Mas o que é o NIPT? Todo o DNA (ácido desoxirribonucleico) fetal está representado em pequenos fragmentos que resultam da morte de células do trofoblasto (placenta). Este DNA fetal livre em circulação (cfDNA) é detectável (e pode ser estudado) após as 9 semanas de gestação (e até ao fim da gravidez, não carecendo de janela temporal como nos rastreios anteriores) e é eliminado rapidamente após o parto, permitindo a sua utilidade em cada gravidez. O teste é feito em amostra de sangue materno (não invasivo), sem qualquer risco para o feto e pode ser usado em gravidezes gemelares ou resultantes de técnicas de reprodução médica assistida.
Já é prática corrente em muitos países (mais de meia centena), ainda que a implementação difira, na sua maioria por aspectos económicos. Mas existem também preocupações relativas à literacia, aconselhamento genético pré-teste e recursos exigidos para tal.
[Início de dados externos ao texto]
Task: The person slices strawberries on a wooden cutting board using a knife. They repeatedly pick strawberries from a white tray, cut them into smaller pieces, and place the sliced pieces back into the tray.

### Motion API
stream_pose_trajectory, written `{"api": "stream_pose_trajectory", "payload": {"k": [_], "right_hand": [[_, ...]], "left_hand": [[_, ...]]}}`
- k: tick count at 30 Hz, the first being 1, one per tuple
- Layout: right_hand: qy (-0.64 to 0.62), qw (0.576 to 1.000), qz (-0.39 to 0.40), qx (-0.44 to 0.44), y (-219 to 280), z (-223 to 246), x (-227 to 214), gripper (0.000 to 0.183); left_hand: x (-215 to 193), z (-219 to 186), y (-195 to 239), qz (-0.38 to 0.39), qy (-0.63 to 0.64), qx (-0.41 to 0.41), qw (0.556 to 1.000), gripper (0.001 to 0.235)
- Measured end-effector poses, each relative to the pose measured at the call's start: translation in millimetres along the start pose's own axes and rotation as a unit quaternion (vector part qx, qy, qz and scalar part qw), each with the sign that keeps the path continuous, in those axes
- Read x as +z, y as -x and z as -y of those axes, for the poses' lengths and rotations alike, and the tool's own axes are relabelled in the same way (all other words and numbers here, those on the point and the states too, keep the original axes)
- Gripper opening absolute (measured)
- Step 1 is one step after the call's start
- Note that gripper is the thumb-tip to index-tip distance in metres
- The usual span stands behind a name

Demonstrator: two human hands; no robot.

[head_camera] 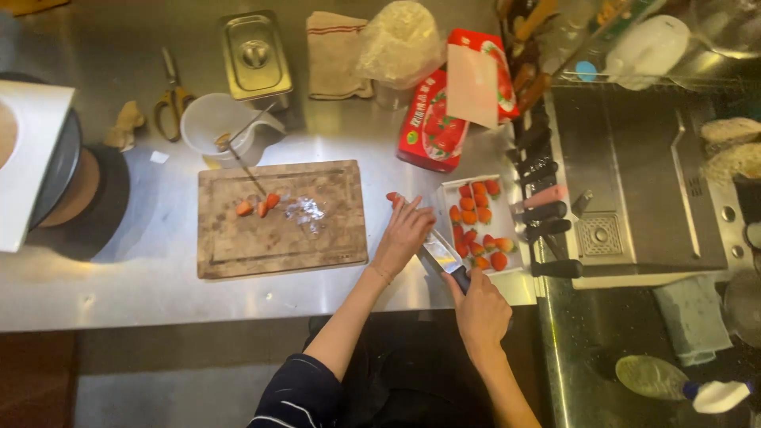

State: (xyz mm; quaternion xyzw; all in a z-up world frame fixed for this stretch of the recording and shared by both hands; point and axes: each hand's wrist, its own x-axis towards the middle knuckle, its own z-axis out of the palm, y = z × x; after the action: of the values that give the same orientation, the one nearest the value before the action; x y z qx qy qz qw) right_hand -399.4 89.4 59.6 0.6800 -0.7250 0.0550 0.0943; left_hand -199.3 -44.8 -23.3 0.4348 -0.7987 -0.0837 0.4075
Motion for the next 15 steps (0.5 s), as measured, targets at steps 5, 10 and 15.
{"api": "stream_pose_trajectory", "payload": {"k": [5,10,15], "right_hand": [[0.005,1.000,0.017,0.025,21.0,-42.2,-21.7,0.061],[-0.075,0.984,0.091,0.135,21.1,-91.7,-58.3,0.061],[-0.337,0.867,0.172,0.324,-26.7,-121.2,-88.2,0.058]], "left_hand": [[7.7,27.6,-8.3,0.001,-0.020,-0.021,1.000,0.012],[12.3,31.9,-13.0,0.053,-0.035,-0.091,0.994,0.037],[17.1,-33.7,-75.8,-0.038,-0.023,-0.178,0.983,0.024]]}}
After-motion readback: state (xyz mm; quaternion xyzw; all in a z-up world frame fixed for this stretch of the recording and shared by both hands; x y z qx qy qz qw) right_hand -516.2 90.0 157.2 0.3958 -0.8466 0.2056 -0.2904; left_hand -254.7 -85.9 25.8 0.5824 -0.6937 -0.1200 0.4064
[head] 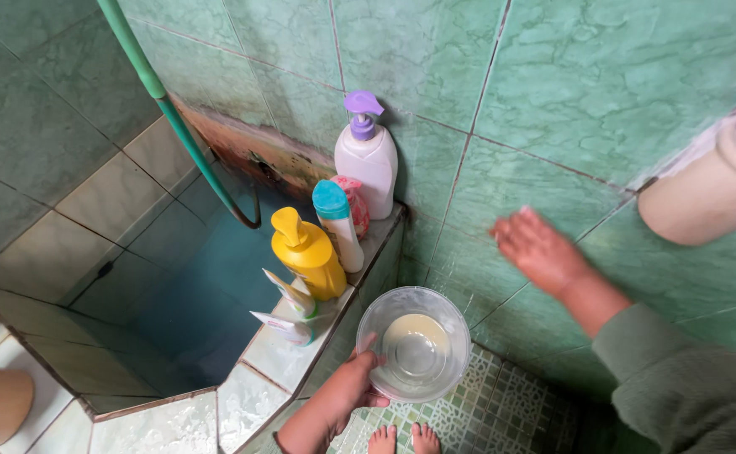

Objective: The person cleans the tiled walls of a bathroom by dipping a small brush into a container of cleaning solution and scrubbing the grout and tile surfaces, occasionally rinsing the area with water from a scoop.

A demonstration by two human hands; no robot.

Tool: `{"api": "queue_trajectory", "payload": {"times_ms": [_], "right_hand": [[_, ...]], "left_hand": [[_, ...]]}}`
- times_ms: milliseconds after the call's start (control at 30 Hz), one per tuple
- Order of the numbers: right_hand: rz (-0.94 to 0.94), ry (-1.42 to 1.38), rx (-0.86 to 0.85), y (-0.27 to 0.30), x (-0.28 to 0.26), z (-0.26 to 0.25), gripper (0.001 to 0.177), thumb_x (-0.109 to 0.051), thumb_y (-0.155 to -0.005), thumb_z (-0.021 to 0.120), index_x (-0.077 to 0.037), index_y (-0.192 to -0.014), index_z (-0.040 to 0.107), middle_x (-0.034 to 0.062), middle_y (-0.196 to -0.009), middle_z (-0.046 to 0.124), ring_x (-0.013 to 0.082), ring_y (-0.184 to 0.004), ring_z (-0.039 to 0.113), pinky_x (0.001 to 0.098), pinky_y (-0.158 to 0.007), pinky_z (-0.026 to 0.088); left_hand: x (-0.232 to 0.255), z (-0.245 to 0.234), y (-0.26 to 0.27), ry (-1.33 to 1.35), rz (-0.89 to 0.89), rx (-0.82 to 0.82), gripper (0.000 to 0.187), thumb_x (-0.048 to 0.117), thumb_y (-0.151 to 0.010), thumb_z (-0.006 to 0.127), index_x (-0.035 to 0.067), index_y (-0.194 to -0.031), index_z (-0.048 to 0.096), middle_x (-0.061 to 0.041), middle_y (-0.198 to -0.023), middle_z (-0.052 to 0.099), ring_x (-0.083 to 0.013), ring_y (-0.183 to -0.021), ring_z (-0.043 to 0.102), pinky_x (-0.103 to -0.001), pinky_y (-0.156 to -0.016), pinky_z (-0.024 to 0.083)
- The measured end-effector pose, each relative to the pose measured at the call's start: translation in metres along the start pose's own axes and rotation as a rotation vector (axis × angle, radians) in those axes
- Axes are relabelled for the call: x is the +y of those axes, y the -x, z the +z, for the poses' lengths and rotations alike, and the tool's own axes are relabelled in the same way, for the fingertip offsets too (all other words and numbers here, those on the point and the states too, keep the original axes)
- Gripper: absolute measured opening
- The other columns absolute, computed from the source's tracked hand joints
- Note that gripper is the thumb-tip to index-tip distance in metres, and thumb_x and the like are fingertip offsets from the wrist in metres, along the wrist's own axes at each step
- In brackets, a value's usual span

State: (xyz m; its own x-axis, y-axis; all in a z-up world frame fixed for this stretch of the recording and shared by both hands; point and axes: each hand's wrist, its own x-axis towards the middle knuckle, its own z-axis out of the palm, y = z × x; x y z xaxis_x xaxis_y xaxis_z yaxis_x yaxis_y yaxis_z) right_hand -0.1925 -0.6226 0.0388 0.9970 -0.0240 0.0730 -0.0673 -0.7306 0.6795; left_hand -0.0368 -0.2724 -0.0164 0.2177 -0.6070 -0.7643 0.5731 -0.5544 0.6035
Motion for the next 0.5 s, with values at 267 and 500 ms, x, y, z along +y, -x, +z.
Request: {"api": "queue_trajectory", "payload": {"times_ms": [267,500], "right_hand": [[0.37,0.026,0.453,-0.04,0.041,-0.054,0.033,-0.018,-0.098,0.058,-0.015,-0.13,0.065,0.0037,-0.136,0.059,0.0222,-0.124,0.053,0.0422,-0.114,0.035],[0.026,-0.095,0.01,0.02,-0.018,0.005,0.046,-0.015,-0.08,0.056,-0.012,-0.126,0.061,-0.0002,-0.131,0.059,0.0187,-0.121,0.054,0.0373,-0.102,0.039]], "left_hand": [[-0.001,-0.011,-0.01,-0.051,-0.049,-0.006,0.07,0.03,-0.091,0.045,0.025,-0.156,0.019,-0.011,-0.128,0.065,-0.0184,-0.077,0.066,-0.029,-0.068,0.056],[0.016,-0.01,-0.008,-0.067,0.004,-0.038,0.067,0.03,-0.092,0.042,0.025,-0.156,0.023,-0.006,-0.13,0.06,-0.0176,-0.082,0.066,-0.029,-0.07,0.057]]}}
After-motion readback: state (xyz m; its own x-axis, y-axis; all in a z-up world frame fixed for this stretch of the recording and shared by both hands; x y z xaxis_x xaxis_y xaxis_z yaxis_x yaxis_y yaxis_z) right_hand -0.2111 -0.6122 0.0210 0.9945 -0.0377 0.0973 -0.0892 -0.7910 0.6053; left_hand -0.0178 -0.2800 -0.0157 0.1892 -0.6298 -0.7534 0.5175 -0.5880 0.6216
É essencial que os casais sejam informados sobre as possibilidades, mas também limites do teste e os possíveis resultados incidentais e não expectáveis. Nomeando alguns exemplos: mosaicismo (em que as alterações detetadas não refletem necessariamente o que está a acontecer com o feto, mas estão confinadas à placenta), gravidez gemelar perdida (o cfDNA de um gémeo com morte in utero pode ser detetável até 16 semanas), malignidade materna (um cancro materno pode ser suspeito por resultados anómalos no NIPT), ausência de resultado (a incapacidade em obter resultados é por si um factor de risco). É importante não esquecer que o cfDNA tem origem na placenta e por isso não deixa de ser um teste de rastreio (apesar da sensibilidade de 99,9%), que obriga a estudo invasivo para confirmação de resultado. Além disso, a exclusão de trissomia 21, não exclui riscos para outras patologias do feto (o risco em cada gravidez de malformações congénitas é de 2,5% e de trissomias é apenas 0,3%) e maternas com repercussões para a grávida e feto (como hipertensão materna, diabetes gestacional, infeções virais). Assim um resultado negativo não pode ser motivo para falsa tranquilidade e descurar restante vigilância.
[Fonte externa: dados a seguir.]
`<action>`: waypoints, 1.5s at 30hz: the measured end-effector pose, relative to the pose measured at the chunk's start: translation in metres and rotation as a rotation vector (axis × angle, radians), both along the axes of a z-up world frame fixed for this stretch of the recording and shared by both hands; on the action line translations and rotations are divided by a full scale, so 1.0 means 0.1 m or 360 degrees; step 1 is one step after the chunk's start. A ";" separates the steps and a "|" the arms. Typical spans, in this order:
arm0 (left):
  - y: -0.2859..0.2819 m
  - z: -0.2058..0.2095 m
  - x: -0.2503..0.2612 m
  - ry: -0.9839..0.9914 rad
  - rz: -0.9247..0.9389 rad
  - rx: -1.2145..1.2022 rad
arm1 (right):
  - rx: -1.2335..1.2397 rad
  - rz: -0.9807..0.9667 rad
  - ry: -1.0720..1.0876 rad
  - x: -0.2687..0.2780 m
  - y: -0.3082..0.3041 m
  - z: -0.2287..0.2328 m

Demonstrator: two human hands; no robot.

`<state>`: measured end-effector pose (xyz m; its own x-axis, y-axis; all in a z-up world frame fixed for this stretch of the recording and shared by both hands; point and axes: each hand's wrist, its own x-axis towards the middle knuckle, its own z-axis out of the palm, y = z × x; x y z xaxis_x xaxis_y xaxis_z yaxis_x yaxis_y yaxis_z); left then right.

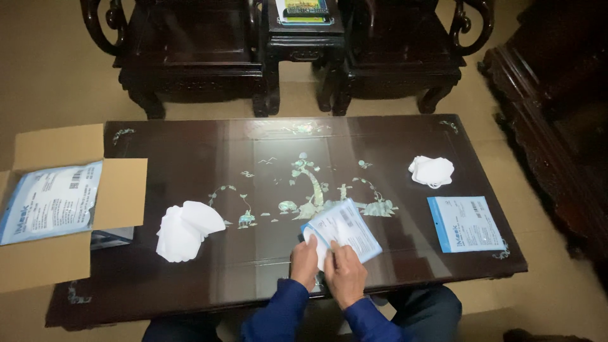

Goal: Packaging individual face masks into plastic sleeves on a table

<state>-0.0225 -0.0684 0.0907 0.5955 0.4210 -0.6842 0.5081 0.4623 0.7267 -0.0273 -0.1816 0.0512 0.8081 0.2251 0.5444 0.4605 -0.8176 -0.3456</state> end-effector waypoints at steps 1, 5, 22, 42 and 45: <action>-0.02 -0.05 -0.01 -0.0010 0.0025 -0.0030 | -0.0002 -0.0084 0.0043 0.01 -0.01 -0.08; 0.02 -0.22 -0.06 0.0038 -0.0382 0.0567 | 0.0058 0.0074 -0.0053 -0.02 0.05 0.19; 0.20 -0.10 -0.17 -0.0239 -0.0269 0.0149 | 0.1535 -0.0011 0.1662 0.76 -0.72 -0.15; 2.17 -0.37 -0.28 0.0335 -0.0778 0.2728 | -0.0573 0.0294 0.0558 0.75 -0.67 -0.36; 2.52 -0.54 -0.57 0.0318 -0.0735 0.2764 | -0.0552 0.0269 0.0418 0.86 -0.85 -0.37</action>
<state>-0.0790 0.1832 0.0371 0.8321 0.5002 0.2395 0.4928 -0.8650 0.0947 0.0590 -0.2665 0.0140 0.8447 0.4981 0.1957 0.5308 -0.8264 -0.1879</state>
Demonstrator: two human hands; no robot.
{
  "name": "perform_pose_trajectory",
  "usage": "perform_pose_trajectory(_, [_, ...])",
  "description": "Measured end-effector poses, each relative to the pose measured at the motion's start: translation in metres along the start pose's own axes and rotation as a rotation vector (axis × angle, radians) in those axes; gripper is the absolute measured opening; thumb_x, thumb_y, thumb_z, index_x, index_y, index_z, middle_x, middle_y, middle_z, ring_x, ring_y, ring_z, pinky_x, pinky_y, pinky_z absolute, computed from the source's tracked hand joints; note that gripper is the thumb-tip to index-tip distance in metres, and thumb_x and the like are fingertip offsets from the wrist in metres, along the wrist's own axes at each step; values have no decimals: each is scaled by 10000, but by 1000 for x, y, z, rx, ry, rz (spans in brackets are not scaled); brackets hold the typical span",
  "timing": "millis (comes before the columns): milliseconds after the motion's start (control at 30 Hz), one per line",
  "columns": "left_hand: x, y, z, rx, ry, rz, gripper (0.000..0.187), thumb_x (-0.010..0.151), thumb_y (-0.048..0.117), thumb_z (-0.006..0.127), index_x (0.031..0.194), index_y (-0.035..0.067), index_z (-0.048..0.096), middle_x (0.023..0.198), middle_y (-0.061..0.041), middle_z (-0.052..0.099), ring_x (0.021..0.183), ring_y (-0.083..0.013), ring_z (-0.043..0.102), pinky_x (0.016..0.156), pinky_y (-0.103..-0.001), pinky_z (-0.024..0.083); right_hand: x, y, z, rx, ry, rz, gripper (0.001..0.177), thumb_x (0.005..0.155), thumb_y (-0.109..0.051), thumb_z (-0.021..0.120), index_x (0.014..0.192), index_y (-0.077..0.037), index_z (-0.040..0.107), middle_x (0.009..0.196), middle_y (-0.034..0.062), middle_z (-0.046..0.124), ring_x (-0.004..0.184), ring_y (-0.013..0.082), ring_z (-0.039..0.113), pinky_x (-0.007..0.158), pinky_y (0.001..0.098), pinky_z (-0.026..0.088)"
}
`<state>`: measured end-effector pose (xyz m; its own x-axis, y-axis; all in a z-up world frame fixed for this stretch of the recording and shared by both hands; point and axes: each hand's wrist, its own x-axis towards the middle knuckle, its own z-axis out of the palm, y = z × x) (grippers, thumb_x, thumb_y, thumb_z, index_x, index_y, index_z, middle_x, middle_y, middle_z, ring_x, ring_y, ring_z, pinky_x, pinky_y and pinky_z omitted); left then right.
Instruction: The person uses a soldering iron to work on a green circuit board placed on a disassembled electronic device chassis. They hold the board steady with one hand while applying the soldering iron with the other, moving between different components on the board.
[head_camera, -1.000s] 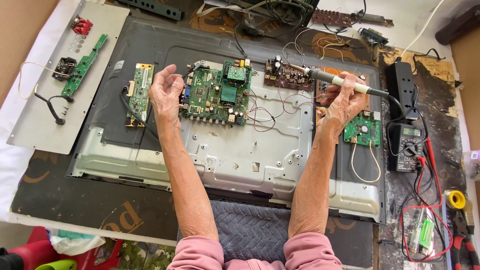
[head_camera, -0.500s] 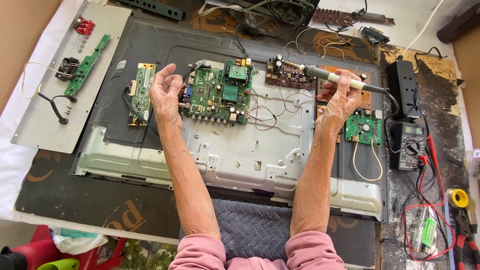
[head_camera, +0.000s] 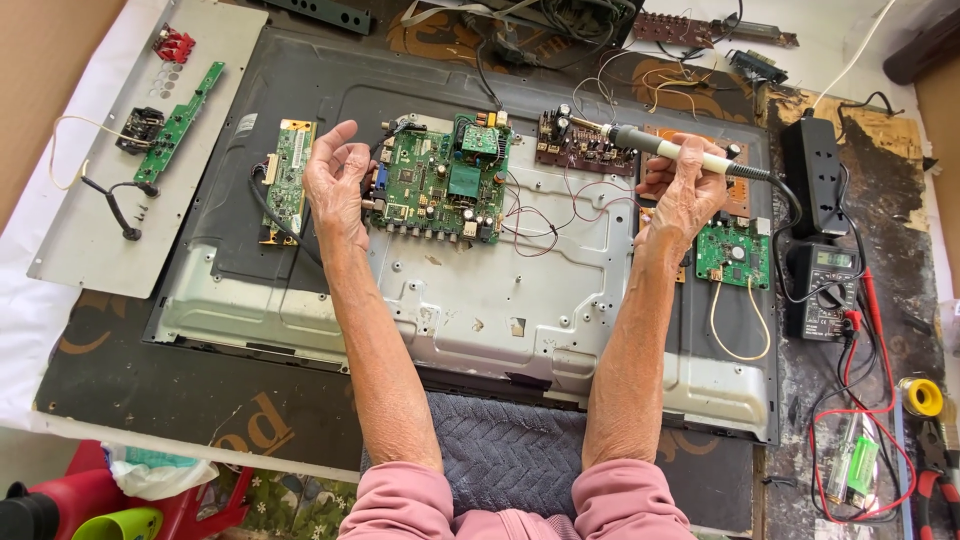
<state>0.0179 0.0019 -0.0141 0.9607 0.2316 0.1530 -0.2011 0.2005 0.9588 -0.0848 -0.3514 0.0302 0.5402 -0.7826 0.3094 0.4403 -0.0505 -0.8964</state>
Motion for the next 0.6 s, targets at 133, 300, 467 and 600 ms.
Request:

Este aconselhamento ficará cada vez mais desafiante nas aplicações emergentes do NIPT: rastreio de aneuploidias raras, deleções e microduplicações e doenças monogénicas (desde a determinação Rh, ao estudo de doenças dominantes de novo ou recessivas).
Mas o NIPT é sem dúvida a mais promissora tecnologia no diagnóstico pré-natal, permitindo diminuir significativamente testes invasivos e habilitando, tanto os futuros pais, como os médicos, de maior informação essencial à tomada de decisões durante a gravidez. O seu crescimento será inevitável e consequentemente é essencial debatermos e encontrarmos melhores soluções para os desafios inerentes: literacia, modelos de implementação, custos.
A 1 de Março foi publicada uma orientação DGS que permite a todas as grávidas seguidas pelo sistema nacional de saúde, a realização de estudo NIPT, contingente a risco intermédio por rastreio combinado de 1.º trimestre (entre 1:101 e 1:1000). Na minha opinião esta norma peca por curta e tardia, mas é um passo importante na nossa política de saúde.